Photo: CAIR Executive Director Dawud Walid speaks during a press conference in Southfield on Tuesday on a joint letter sent to the Justice Department requesting an investigation into the Oct. 28 FBI raid in which an imam was killed. PHOTOS: Pan-African News Wire


Sunday, November 15, 2009

Shooting of Detroit Imam is protested:

The Michigan Citizen, 1055 Trumbull, Detroit, MI 48216 (313) 963-8282

"Muslims protest FBI’s ‘terrorism’ "

Imam Abdullah demonstration -

"Imam Abdullah’s family, followers and allies protest FBI raid"

By Diane Bukowski
The Michigan Citizen

November 15, 2009

On the Web at:

DETROIT — “The community loves us, and they are wondering who will be there to feed and clothe them now that my father is dead,” said Omar Regan, son of Imam Luqman Ameen Abdullah, 53, who was shot to death in an FBI raid Oct. 28. “People there trust Muslims more than they trust the police.”

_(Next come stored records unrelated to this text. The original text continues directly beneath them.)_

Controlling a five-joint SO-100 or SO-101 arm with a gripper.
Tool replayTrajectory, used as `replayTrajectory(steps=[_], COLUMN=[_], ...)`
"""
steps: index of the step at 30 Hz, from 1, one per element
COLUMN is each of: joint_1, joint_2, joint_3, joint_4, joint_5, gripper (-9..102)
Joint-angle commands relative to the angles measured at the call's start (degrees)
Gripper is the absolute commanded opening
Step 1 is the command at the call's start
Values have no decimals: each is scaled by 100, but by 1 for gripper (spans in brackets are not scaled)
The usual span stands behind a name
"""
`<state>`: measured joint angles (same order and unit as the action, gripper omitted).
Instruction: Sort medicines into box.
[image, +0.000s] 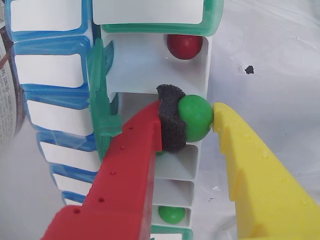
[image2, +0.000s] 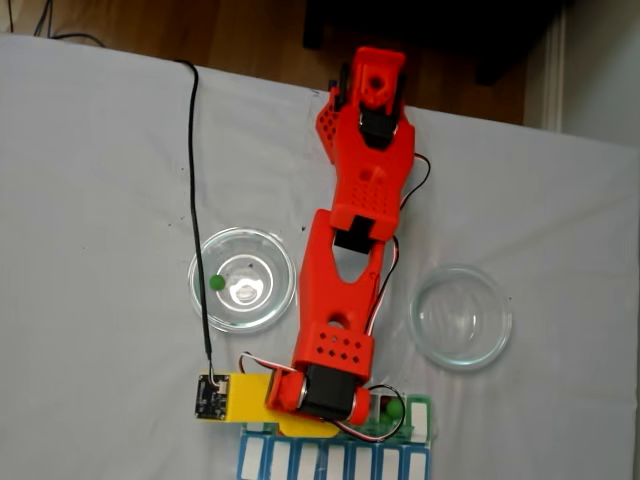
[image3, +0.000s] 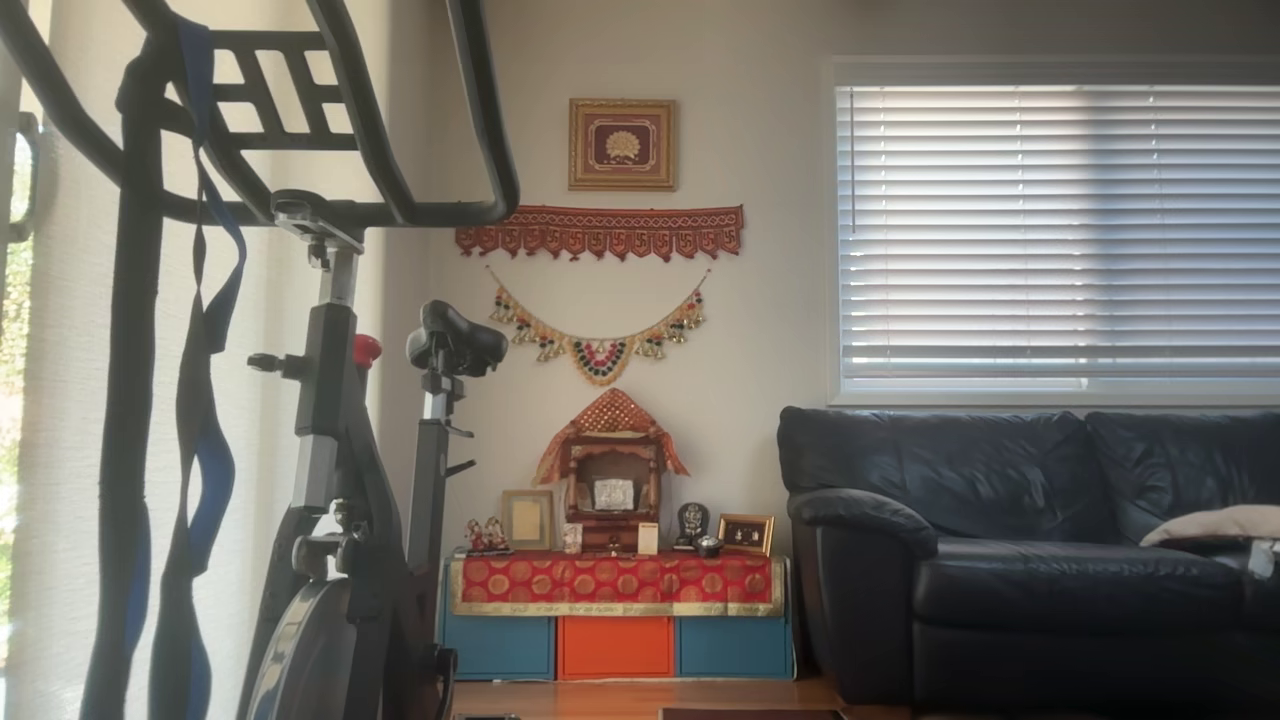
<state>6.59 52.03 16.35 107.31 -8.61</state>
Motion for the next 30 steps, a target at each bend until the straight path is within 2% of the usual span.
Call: replayTrajectory(steps=[1,11,24,30], joint_1=[-132,-211,-132,-97], joint_2=[729,853,1819,1503], joint_3=[62,220,1327,923], joint_4=[202,202,202,193], joint_5=[26,9,-62,-18], gripper=[1,1,1,1])
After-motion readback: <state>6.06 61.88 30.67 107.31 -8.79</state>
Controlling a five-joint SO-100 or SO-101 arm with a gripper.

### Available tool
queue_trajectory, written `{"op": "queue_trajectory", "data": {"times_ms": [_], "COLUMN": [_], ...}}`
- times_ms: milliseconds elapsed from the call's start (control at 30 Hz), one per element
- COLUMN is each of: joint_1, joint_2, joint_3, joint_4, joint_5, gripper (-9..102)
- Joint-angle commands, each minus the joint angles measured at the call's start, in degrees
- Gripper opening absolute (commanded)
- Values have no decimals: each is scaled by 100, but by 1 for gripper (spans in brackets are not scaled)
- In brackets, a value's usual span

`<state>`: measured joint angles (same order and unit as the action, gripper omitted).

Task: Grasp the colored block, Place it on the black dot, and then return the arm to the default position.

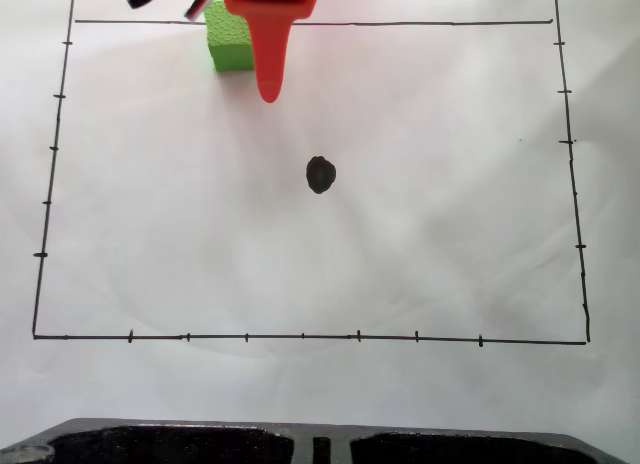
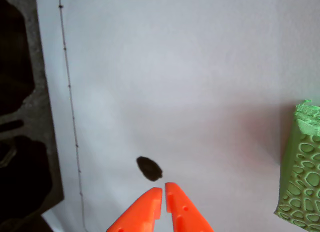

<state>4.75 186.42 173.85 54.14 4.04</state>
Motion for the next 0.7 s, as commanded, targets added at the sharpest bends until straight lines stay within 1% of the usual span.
{"op": "queue_trajectory", "data": {"times_ms": [0, 433, 667], "joint_1": [-35, -114, -158], "joint_2": [88, 88, 18], "joint_3": [-26, -35, -185], "joint_4": [-44, -35, 44], "joint_5": [-53, -158, -809], "gripper": [0, 0, 0]}}
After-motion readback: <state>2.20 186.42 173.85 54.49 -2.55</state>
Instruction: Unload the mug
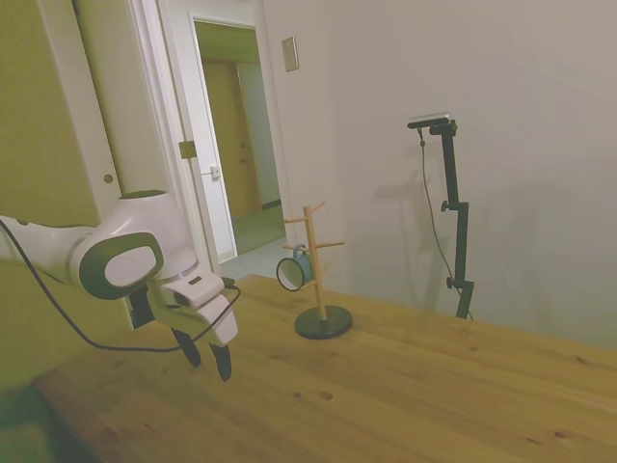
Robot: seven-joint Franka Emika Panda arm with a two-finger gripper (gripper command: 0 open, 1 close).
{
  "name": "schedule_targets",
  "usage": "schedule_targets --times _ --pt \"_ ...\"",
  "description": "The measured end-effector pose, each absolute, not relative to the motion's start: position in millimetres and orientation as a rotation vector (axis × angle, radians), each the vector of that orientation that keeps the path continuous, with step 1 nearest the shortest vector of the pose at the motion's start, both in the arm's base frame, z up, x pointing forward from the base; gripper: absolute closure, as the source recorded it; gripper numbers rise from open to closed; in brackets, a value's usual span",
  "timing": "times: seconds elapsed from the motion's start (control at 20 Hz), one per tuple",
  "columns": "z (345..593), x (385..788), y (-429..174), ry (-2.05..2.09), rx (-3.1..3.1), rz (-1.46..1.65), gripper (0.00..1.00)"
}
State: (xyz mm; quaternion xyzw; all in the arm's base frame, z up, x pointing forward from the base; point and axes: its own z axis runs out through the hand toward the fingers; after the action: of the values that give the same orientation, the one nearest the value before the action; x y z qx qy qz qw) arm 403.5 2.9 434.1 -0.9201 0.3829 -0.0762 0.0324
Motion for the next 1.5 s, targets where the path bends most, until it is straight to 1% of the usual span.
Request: schedule_targets --times 0.3,0.5,0.65,0.8,1.0,1.2,1.5 --pt "429.3 406.4 3.3 1.179 -2.84 -0.204 0.0" --pt "431.1 409.6 5.1 1.171 -2.84 -0.208 0.0" --pt "433.2 419.4 11.2 1.145 -2.835 -0.244 0.0" --pt "431.4 438.1 16.6 1.119 -2.82 -0.294 0.0" --pt "422.1 472.5 29.7 1.059 -2.776 -0.425 0.0" --pt "412.0 501.6 44.9 0.999 -2.764 -0.485 0.0" --pt "410.7 541.7 61.6 0.89 -2.746 -0.682 0.0"
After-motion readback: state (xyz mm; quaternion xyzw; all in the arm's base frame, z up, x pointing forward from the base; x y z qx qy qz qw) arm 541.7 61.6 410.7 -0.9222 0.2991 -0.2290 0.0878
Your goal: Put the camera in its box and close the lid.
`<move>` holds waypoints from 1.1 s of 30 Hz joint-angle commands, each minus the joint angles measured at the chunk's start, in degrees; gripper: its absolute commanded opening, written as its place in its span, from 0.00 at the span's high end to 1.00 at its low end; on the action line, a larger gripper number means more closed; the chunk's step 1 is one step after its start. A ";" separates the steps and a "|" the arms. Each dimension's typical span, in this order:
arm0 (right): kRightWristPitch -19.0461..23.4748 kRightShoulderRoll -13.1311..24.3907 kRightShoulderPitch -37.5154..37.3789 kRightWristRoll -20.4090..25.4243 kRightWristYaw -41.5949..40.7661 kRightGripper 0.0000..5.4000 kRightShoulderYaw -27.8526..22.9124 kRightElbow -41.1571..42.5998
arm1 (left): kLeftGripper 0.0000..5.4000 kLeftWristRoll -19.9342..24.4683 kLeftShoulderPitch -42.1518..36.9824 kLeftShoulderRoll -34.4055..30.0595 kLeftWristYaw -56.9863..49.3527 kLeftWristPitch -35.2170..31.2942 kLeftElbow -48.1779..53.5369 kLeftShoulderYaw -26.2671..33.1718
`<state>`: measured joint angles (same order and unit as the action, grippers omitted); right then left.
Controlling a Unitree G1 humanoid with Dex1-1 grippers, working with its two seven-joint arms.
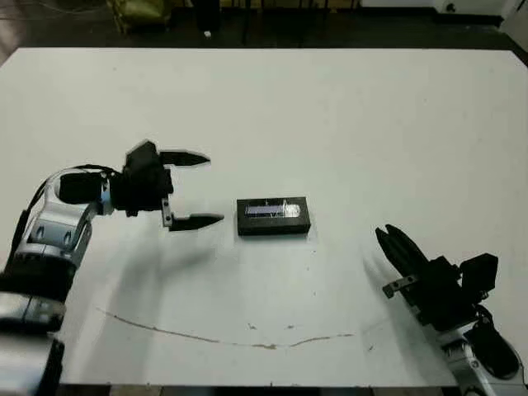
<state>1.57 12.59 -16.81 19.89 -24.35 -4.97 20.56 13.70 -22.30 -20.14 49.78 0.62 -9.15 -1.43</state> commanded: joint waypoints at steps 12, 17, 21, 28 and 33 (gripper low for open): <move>3.03 -0.02 -1.90 -1.32 3.29 1.00 0.49 3.16 | 0.71 -5.61 11.01 17.21 -32.63 -23.22 29.39 -10.23; 3.56 -0.35 -2.45 -0.80 4.21 1.00 0.82 4.22 | 0.94 -7.12 14.11 24.11 -41.78 -28.81 30.83 -14.40; 3.15 -0.30 -2.32 -0.40 3.84 1.00 1.02 3.63 | 0.99 -9.12 15.84 28.18 -47.73 -30.30 29.08 -16.52; 3.79 -0.31 -2.62 -0.29 4.35 1.00 1.68 4.40 | 0.99 -7.90 15.47 32.85 -53.51 -34.61 24.31 -16.40; 3.14 -0.47 -2.84 -0.68 4.56 1.00 1.97 4.80 | 0.99 -7.62 14.51 32.66 -56.32 -36.35 20.37 -17.36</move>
<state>4.10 12.34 -18.72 19.31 -20.07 -3.04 25.78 6.03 -8.06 7.74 -5.85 -33.60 13.78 -18.78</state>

Regan, with his brother Jamil Carswell by his side, spoke at a demonstration of at least 75 people outside the federal McNamara Building in Detroit, Nov. 4. A town hall meeting that drew several hundred took place the next day at the Muslim Center of Detroit on East Davison.

The Imam’s mosque is located in one of Detroit’s poorest neighborhoods, on Clairmount near Linwood. It is 98.6 percent African American, with only half of its residents over 16 working, and 31 percent living under the poverty level, according to the most recent figures from the U.S. Census.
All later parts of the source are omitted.